TASK REQUIREMENTS:
Would you please give all the lines below again, exactly as they stand?
** DATA SEGMENT follows **
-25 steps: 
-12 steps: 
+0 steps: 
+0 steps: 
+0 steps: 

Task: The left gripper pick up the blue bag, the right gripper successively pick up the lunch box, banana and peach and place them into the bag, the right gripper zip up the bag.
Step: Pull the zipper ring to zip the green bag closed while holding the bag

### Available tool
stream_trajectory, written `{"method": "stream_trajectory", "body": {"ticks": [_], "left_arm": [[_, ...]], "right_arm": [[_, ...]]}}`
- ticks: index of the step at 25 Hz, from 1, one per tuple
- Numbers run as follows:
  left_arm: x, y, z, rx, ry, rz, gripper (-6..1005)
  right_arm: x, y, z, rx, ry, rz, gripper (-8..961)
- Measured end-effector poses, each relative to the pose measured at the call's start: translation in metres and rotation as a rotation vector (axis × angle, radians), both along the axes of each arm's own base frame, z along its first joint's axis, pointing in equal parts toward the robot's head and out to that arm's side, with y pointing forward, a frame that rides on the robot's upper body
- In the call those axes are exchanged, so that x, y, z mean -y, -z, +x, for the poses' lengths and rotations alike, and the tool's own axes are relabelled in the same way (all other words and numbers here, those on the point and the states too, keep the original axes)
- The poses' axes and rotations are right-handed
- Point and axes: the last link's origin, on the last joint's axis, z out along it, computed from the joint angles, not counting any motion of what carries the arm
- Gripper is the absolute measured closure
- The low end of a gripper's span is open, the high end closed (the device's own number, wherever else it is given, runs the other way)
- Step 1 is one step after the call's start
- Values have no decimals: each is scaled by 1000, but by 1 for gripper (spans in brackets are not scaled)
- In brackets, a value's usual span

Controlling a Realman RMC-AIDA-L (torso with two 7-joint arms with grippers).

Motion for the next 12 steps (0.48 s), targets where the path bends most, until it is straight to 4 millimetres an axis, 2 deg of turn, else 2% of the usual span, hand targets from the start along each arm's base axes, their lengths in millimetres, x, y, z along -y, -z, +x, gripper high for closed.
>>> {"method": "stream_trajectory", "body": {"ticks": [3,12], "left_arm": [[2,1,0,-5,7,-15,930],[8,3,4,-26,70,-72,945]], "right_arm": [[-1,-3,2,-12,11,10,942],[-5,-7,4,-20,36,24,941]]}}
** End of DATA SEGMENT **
SOLUTION TO THE PROBLEM:
-25 steps: 
-12 steps: 
+0 steps: 
+0 steps: 
+0 steps: 

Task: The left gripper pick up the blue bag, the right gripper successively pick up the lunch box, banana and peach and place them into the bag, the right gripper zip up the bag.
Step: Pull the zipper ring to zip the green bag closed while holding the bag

### Available tool
stream_trajectory, written `{"method": "stream_trajectory", "body": {"ticks": [_], "left_arm": [[_, ...]], "right_arm": [[_, ...]]}}`
- ticks: index of the step at 25 Hz, from 1, one per tuple
- Numbers run as follows:
  left_arm: x, y, z, rx, ry, rz, gripper (-6..1005)
  right_arm: x, y, z, rx, ry, rz, gripper (-8..961)
- Measured end-effector poses, each relative to the pose measured at the call's start: translation in metres and rotation as a rotation vector (axis × angle, radians), both along the axes of each arm's own base frame, z along its first joint's axis, pointing in equal parts toward the robot's head and out to that arm's side, with y pointing forward, a frame that rides on the robot's upper body
- In the call those axes are exchanged, so that x, y, z mean -y, -z, +x, for the poses' lengths and rotations alike, and the tool's own axes are relabelled in the same way (all other words and numbers here, those on the point and the states too, keep the original axes)
- The poses' axes and rotations are right-handed
- Point and axes: the last link's origin, on the last joint's axis, z out along it, computed from the joint angles, not counting any motion of what carries the arm
- Gripper is the absolute measured closure
- The low end of a gripper's span is open, the high end closed (the device's own number, wherever else it is given, runs the other way)
- Step 1 is one step after the call's start
- Values have no decimals: each is scaled by 1000, but by 1 for gripper (spans in brackets are not scaled)
- In brackets, a value's usual span

Controlling a Realman RMC-AIDA-L (torso with two 7-joint arms with grippers).

Motion for the next 12 steps (0.48 s), targets where the path bends most, until it is straight to 4 millimetres an axis, 2 deg of turn, else 2% of the usual span, hand targets from the start along each arm's base axes, their lengths in millimetres, x, y, z along -y, -z, +x, gripper high for closed.
>>> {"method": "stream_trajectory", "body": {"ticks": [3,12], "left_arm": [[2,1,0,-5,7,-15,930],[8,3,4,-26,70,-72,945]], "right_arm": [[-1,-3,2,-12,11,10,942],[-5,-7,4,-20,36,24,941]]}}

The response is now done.